DE RUEHSA #1959/01 2481234
R 041234Z SEP 08




E.O. 12958: N/A
SUBJECT: Platinum Group Metals - Rising Star at Risk

REF: A) 07 Johannesburg 0214
B) Pretoria 585
C) Pretoria 565


1. (SBU) Platinum has been the star performer in the South African
mining industry for a number of years. South Africa is the world's
number one producer of the platinum group metals (PGMs): platinum,
rhodium, ruthenium and iridium, while Russia supplies the bulk of
the world's palladium. The country hosts more than 85 percent of
the world's PGM reserves, and South Africa's PGM revenues exceeded
the combined income from coal and gold in 2007. PGMs accounted for
35 percent of total mineral revenues, 41 percent of mineral exports,
and 12.3 percent of the country's merchandised exports.
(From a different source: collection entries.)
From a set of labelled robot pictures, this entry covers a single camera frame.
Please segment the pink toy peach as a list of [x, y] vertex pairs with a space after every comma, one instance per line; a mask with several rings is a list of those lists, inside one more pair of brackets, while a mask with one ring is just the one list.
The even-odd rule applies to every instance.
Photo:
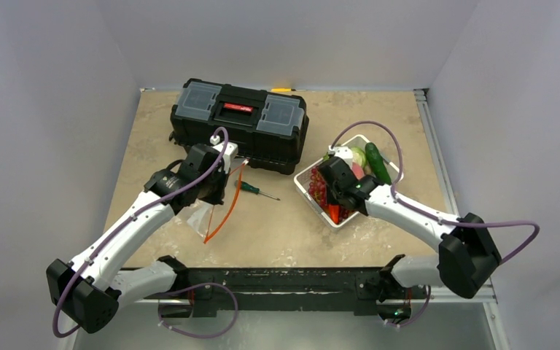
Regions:
[[364, 169], [360, 166], [359, 163], [353, 162], [351, 164], [351, 170], [357, 179], [361, 179], [365, 176]]

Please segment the green toy cucumber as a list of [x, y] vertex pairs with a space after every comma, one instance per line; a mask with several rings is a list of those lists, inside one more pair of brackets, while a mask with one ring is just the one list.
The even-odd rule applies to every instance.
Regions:
[[382, 158], [378, 147], [373, 142], [368, 142], [364, 147], [364, 153], [374, 177], [384, 184], [391, 185], [392, 179], [387, 171], [384, 159]]

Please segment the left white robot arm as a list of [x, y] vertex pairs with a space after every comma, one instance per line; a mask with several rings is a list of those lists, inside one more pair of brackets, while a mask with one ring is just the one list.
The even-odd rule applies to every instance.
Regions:
[[122, 272], [133, 253], [182, 209], [196, 201], [222, 204], [233, 142], [196, 144], [184, 160], [154, 172], [129, 209], [98, 240], [68, 261], [53, 260], [46, 269], [55, 305], [52, 332], [66, 338], [83, 329], [96, 333], [125, 306], [147, 296], [180, 298], [191, 289], [187, 269], [172, 258]]

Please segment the orange toy carrot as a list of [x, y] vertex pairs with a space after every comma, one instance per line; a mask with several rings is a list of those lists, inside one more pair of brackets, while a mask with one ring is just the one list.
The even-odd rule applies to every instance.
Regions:
[[328, 204], [327, 213], [335, 225], [341, 224], [353, 214], [339, 204]]

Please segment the light red toy grapes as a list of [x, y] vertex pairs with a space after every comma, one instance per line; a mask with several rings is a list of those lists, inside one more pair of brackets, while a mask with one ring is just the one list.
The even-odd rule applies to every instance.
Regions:
[[327, 205], [327, 185], [316, 167], [311, 169], [308, 194], [319, 206]]

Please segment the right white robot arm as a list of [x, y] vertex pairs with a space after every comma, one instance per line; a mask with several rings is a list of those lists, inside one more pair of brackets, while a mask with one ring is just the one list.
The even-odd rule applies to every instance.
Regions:
[[391, 297], [410, 287], [446, 287], [473, 298], [501, 265], [502, 257], [480, 217], [458, 218], [396, 193], [371, 175], [356, 178], [339, 157], [317, 168], [333, 201], [341, 207], [388, 222], [424, 242], [434, 254], [398, 255], [381, 269], [380, 286]]

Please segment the clear orange-zip bag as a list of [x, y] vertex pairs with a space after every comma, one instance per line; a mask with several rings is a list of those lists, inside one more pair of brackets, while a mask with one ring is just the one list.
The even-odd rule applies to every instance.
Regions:
[[240, 185], [243, 172], [248, 162], [245, 158], [239, 158], [231, 164], [223, 204], [212, 205], [196, 200], [192, 206], [177, 215], [185, 227], [199, 236], [204, 244], [210, 242], [226, 226], [235, 211], [242, 192]]
Output of
newly mined PGMs declined marginally (except for rhodium) in
2007-2008 due to labor disputes, power outages, temporary closure of
shafts for safety reasons, and smelter problems. The industry has
thus not been able to fully capitalize on the prevailing record
prices of early 2008. Prospects for PGMs looked good for 2008 and
beyond, but this has changed since the end of June as falling prices
and escalating costs threaten to reduce cash flows and squeeze
profit margins in the months ahead. Some project delays have been
announced, but so far most mine and plant expansions and new mine
developments are proceeding. Recent price falls and cost escalation
are causes for particular concern to junior miners, many of which
are developing lower grade deposits and are dependent on a sustained
high rhodium price. Industry consolidation is highly likely,
possibly at lower prices, reminiscent of consolidation in the South
African gold industry eighty years ago. End Summary.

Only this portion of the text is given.